Your instructions → Which of the lines in the records below hold the string "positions"? Copy every one of them.

--- Material to process ---

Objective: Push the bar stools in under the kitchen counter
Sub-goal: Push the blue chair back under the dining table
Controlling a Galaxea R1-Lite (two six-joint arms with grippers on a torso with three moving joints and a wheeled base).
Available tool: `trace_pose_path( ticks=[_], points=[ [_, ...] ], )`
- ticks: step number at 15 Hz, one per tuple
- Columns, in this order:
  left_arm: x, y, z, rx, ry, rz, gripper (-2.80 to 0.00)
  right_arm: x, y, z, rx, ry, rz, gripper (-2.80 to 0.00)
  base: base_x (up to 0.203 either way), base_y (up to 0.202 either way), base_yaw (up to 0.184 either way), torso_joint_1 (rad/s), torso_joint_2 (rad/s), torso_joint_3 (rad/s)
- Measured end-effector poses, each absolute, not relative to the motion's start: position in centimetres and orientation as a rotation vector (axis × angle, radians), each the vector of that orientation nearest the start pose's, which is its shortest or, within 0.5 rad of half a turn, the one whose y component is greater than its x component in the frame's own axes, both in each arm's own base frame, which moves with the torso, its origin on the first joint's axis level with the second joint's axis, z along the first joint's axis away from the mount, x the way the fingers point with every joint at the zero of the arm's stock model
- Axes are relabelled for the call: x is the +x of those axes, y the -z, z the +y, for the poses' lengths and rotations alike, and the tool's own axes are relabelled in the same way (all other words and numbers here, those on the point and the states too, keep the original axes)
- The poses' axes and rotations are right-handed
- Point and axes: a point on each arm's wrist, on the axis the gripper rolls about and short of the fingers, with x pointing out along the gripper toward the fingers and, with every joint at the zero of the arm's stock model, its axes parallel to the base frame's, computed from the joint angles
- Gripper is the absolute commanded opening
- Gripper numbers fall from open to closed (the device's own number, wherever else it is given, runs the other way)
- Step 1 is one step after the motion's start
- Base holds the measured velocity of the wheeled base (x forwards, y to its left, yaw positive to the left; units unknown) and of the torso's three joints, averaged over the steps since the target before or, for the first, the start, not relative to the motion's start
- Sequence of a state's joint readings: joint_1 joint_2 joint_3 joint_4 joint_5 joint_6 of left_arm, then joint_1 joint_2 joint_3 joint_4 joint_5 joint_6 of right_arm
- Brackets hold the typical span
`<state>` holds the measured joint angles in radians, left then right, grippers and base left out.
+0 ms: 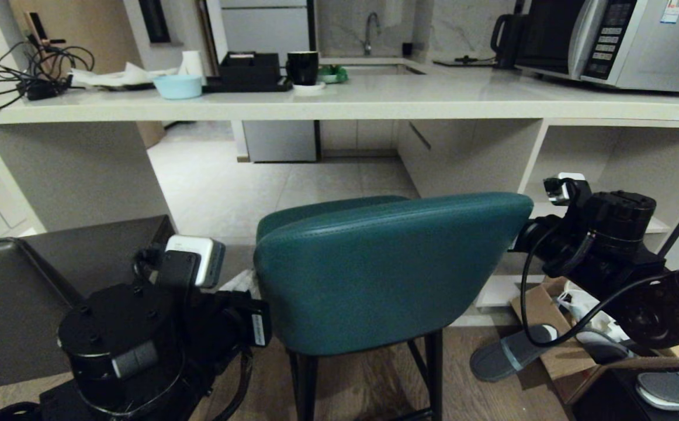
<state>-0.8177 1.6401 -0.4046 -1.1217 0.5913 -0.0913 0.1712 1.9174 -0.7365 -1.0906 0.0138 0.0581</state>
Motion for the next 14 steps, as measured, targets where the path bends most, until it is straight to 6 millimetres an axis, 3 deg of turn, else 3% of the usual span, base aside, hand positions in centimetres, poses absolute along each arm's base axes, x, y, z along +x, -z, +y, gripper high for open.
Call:
trace_pose_path(
  ticks=[5,8,11,14],
  points=[
    [20.2,-15.9,-18.9,-0.017,0.209,0.095,-2.80,33.2,-14.0,5.9,0.050,-0.185,0.098,-2.80,0.000,0.000,0.000,0.000,0.00,0.000],
    [21.7,-15.8,-18.1,-0.024,0.185,0.093,-2.80,32.1,-14.1,6.5,0.048,-0.211,0.103,-2.80,0.000,0.000,0.000,0.000,0.00,0.000],
    [23.7,-15.7,-17.0,-0.027,0.114,0.085,-2.80,30.0,-13.8,8.7,0.037,-0.299,0.131,-2.80,0.000,0.000,0.000,0.000,0.00,0.000],
    [24.6,-16.0,-17.2,-0.006,0.097,0.073,-2.80,29.2,-13.9,9.3,0.010,-0.325,0.124,-2.80,0.000,0.000,0.000,0.000,0.00,0.000]
  ],
)
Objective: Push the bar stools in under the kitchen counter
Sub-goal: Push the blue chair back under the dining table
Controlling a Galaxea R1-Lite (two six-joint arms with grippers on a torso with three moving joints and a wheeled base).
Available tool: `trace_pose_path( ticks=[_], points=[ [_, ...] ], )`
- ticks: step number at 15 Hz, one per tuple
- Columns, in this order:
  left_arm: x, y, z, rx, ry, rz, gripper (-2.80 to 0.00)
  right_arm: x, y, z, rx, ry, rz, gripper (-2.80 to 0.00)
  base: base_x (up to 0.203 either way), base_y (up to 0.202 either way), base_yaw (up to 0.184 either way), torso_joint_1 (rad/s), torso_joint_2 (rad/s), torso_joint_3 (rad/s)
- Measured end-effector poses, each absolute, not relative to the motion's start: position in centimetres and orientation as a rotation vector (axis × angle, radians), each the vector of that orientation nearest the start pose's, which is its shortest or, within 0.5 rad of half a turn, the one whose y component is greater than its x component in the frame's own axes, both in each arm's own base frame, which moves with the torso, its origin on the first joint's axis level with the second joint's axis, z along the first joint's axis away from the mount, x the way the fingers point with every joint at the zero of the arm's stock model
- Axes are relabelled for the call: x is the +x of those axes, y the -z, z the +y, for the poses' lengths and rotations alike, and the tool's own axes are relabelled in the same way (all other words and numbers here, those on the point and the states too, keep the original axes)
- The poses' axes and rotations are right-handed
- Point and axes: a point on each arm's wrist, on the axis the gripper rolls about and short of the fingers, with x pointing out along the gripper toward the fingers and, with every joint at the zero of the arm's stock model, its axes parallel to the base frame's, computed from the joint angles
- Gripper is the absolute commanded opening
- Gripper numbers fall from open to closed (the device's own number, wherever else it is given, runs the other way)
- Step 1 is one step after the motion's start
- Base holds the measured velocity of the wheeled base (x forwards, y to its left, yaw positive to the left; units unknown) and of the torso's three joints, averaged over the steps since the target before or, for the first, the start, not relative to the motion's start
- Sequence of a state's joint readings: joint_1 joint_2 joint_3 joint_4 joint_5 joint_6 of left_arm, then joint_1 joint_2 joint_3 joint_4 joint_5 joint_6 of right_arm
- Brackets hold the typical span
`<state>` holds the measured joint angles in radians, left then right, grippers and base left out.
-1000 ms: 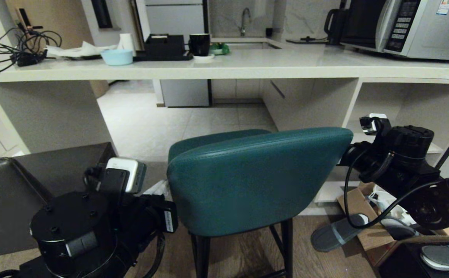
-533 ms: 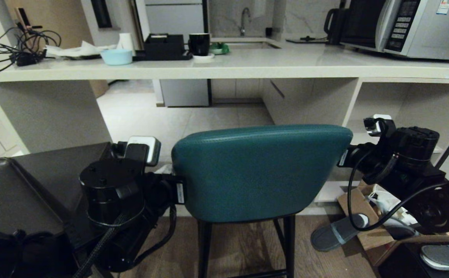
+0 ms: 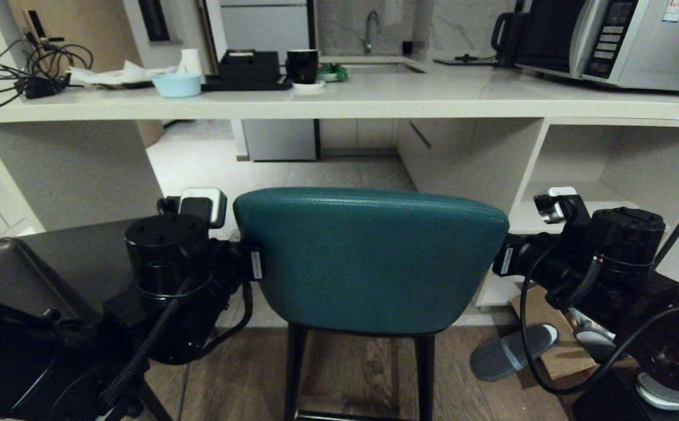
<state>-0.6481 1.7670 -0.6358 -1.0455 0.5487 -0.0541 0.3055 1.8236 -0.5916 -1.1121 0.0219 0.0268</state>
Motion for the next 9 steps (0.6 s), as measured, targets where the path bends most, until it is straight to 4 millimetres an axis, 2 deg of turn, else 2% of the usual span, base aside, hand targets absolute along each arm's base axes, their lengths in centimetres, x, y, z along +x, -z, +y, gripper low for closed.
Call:
trace_pose_path(
  ticks=[3,9],
  points=[
    [24.8,-15.8,-17.2,-0.006,0.100,0.072,-2.80,29.1,-13.8,9.3,0.007,-0.330,0.128,-2.80,0.000,0.000,0.000,0.000,0.00,0.000],
    [23.1,-14.8,-16.2,0.004,0.144,0.121,-2.80,29.8,-14.0,8.5,0.012,-0.256,0.116,-2.80,0.000,0.000,0.000,0.000,0.00,0.000]
  ],
)
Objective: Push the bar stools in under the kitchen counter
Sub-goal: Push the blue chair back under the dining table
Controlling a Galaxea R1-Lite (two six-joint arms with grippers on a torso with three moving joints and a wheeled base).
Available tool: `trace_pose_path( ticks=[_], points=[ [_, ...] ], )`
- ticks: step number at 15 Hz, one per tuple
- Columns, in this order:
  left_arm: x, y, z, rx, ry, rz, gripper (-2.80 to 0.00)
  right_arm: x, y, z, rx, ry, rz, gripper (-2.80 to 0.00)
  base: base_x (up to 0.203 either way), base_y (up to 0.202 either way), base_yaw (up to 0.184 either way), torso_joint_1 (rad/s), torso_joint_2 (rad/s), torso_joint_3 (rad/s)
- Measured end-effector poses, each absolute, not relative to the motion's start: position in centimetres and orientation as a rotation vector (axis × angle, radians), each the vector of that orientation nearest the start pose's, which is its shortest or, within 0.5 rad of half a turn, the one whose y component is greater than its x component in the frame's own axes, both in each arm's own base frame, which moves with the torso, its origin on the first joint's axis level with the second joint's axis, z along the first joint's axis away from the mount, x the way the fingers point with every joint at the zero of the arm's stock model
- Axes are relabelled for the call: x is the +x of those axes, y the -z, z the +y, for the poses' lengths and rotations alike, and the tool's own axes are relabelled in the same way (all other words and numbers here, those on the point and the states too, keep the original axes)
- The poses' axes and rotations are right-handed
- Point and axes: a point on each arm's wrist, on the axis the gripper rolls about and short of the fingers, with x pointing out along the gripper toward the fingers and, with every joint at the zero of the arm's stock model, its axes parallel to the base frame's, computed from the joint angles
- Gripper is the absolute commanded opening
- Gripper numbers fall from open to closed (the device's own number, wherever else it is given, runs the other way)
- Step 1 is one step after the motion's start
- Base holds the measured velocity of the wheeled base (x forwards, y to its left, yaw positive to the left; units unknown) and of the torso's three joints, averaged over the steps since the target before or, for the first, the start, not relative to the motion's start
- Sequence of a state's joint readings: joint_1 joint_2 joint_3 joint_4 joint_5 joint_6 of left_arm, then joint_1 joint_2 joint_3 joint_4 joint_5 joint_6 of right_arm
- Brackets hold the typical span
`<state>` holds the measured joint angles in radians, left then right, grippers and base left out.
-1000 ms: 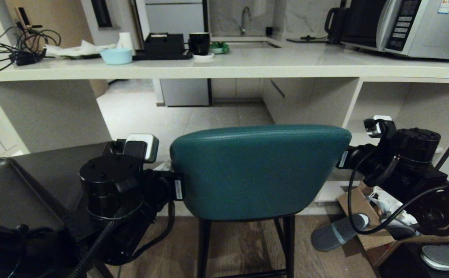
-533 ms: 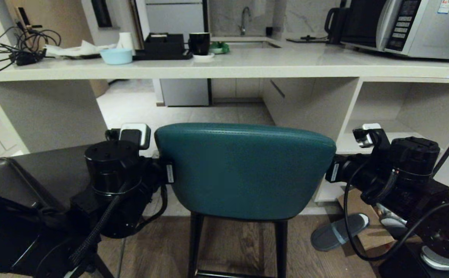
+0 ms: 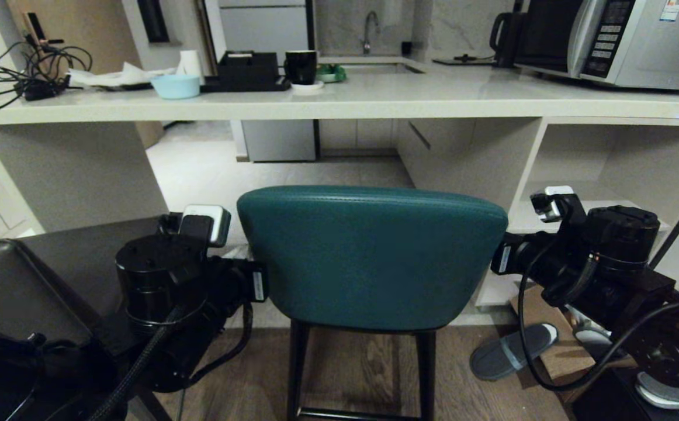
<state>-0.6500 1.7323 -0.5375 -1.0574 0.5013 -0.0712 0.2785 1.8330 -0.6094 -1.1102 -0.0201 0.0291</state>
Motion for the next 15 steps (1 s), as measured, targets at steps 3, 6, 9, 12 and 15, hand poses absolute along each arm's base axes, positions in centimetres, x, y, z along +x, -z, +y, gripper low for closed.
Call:
trace_pose_path(
  ticks=[3,6,9,12,15],
  points=[
    [23.1,-14.8,-15.4,-0.013,0.122,0.124,-2.80,29.8,-14.2,8.2,0.013,-0.242,0.108,-2.80,0.000,0.000,0.000,0.000,0.00,0.000],
    [23.0,-15.0,-14.1,-0.045,0.147,0.111,-2.80,29.8,-15.0,7.0,0.021,-0.200,0.080,-2.80,0.000,0.000,0.000,0.000,0.00,0.000],
    [23.0,-15.2,-12.7,-0.067,0.137,0.077,-2.80,29.0,-15.7,5.5,0.022,-0.157,0.069,-2.80,0.000,0.000,0.000,0.000,0.00,0.000],
    [21.3,-14.9,-11.8,-0.065,0.200,0.092,-2.80,26.6,-16.1,4.3,0.019,-0.130,0.122,-2.80,0.000,0.000,0.000,0.000,0.00,0.000],
    [19.5,-14.4,-11.8,-0.067,0.295,0.115,-2.80,22.3,-15.8,5.6,0.025,-0.219,0.225,-2.80,0.000,0.000,0.000,0.000,0.00,0.000]
  ],
)
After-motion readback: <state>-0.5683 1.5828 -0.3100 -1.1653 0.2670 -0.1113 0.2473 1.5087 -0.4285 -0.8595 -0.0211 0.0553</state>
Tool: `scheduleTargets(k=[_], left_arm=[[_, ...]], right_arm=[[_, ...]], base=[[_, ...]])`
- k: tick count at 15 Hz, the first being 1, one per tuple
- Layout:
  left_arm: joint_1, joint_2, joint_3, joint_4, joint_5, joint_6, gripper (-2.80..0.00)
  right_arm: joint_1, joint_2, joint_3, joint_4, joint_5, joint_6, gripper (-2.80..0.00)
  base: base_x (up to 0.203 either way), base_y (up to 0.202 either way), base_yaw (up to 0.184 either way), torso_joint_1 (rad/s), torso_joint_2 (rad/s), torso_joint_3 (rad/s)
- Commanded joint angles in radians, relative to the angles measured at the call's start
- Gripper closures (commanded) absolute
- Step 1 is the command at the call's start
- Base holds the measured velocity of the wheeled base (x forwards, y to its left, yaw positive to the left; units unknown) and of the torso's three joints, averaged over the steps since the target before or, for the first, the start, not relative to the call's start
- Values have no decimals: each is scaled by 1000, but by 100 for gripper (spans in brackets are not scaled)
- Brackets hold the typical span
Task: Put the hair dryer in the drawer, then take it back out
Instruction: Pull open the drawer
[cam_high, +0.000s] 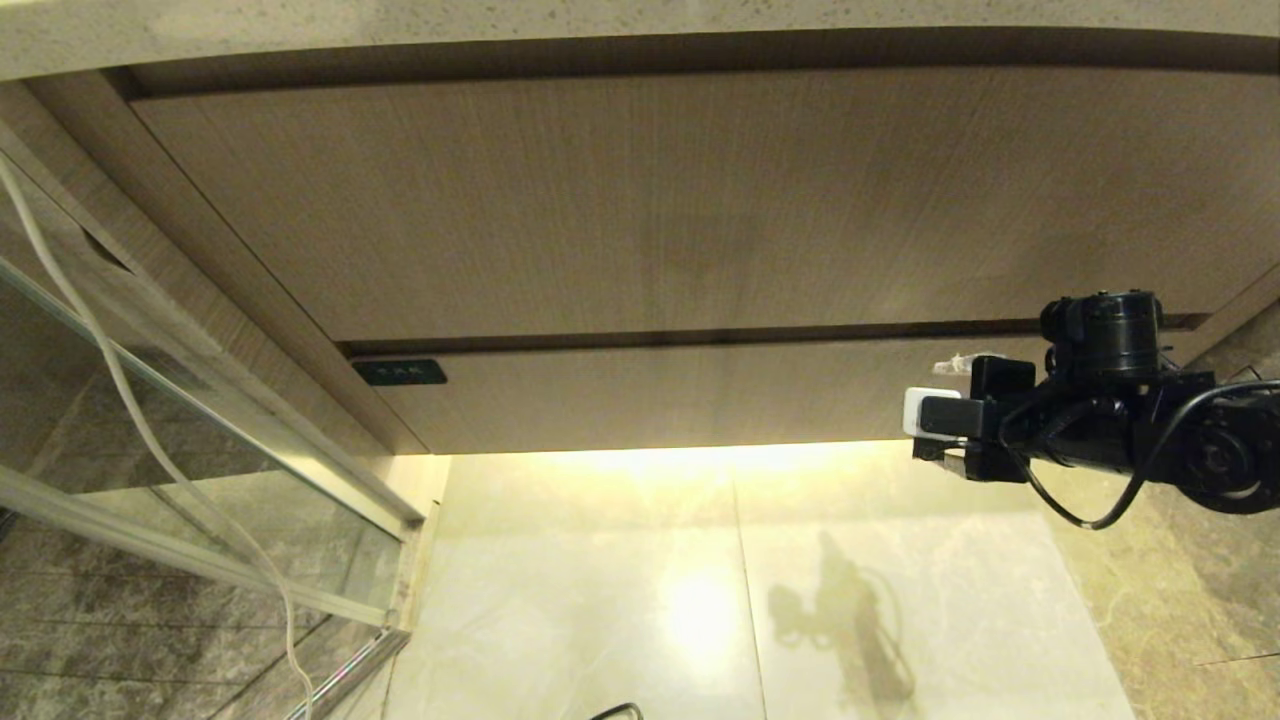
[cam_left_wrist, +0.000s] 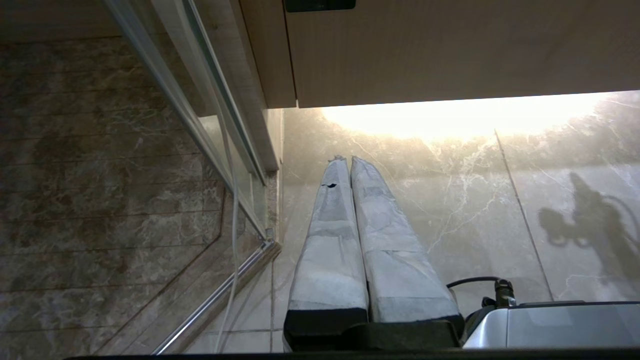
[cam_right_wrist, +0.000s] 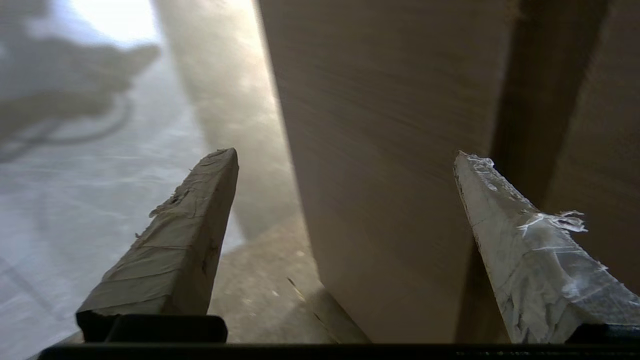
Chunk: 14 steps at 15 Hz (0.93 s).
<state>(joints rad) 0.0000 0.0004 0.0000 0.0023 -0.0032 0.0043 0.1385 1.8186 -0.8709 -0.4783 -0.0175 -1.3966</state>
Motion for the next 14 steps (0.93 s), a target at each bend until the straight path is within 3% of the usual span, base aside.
scheduleTargets(k=[1,3,6,8,10,14], left_arm=[[0,1,2,0,0,0,0],[0,1,2,1,0,0,0],[0,1,2,0,0,0,0],[0,1,2,-1,0,0,0],[0,1,2,1,0,0,0],[0,1,2,1,0,0,0]], right_arm=[[0,20,23,-97,-51,36,-280],[7,15,33,-80,-47,128,-280],[28,20,31,-29,69,279,-280],[30,14,46,-3,122,270,-280],[30,19,53,-30,242,249,-280],[30,62,69,-142,287,203,-280]], base=[[0,0,0,0,0,0],[0,0,0,0,0,0],[0,0,0,0,0,0],[0,0,0,0,0,0],[0,0,0,0,0,0],[0,0,0,0,0,0]])
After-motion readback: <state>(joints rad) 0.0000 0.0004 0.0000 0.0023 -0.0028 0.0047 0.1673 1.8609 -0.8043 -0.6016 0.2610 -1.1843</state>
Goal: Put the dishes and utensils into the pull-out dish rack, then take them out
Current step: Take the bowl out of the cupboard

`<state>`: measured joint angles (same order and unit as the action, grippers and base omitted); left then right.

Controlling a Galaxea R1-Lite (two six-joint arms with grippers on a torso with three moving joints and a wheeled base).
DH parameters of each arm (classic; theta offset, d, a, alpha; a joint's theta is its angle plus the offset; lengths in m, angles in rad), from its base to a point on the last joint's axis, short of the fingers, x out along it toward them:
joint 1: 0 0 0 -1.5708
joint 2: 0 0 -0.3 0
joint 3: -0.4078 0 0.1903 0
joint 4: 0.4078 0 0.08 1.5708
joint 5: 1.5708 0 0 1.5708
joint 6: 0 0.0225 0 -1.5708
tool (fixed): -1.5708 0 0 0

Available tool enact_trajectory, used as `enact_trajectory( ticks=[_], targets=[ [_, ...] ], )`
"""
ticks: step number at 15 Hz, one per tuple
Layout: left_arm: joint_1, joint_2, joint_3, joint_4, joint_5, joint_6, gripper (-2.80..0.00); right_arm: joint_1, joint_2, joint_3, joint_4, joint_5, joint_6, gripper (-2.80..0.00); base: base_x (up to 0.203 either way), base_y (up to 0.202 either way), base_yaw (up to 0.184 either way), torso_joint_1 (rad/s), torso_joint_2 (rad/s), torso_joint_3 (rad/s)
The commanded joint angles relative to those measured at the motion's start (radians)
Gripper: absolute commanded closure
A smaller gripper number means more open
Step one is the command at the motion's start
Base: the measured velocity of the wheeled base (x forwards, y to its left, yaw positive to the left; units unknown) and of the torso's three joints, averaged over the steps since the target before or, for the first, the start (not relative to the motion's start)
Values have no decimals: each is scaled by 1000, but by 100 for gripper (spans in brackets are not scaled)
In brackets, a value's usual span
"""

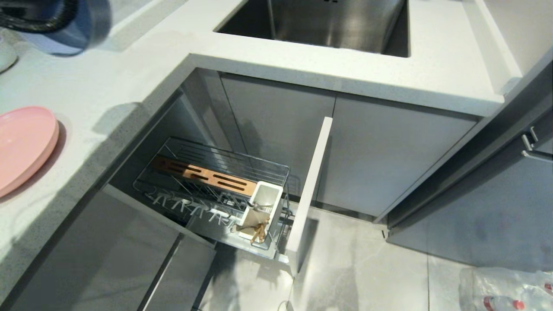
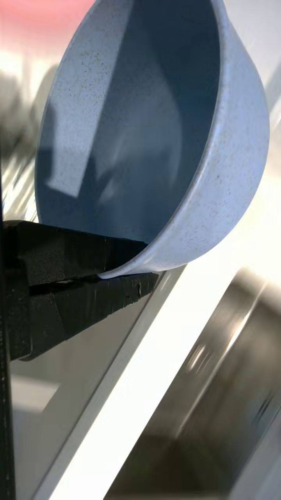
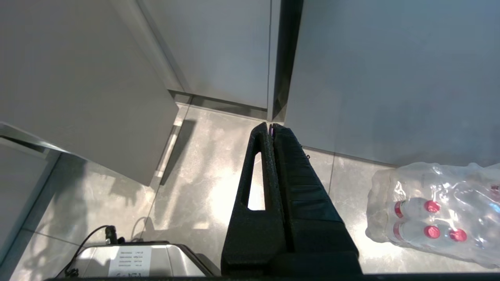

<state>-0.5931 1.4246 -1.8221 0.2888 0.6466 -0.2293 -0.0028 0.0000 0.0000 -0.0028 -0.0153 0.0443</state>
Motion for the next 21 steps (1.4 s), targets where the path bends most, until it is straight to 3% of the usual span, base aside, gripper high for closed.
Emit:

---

Answer →
Motion for the next 14 steps, as measured, targets where the path bends most, until it is straight to 6 millimetres an axis, 3 deg of turn, else 3% of the usual span, base aside, hand positions in centimetres, poses absolute along each arm's base axes, x, y, z along +x, -z, +y, gripper high for open.
Motion for the next 15 steps (1 s), as measured, targets at steps 3, 6, 9, 12 and 15, hand poses absolute along each arm's base axes, positions in centimetres, x, y, z along +x, -z, +y, gripper low for closed.

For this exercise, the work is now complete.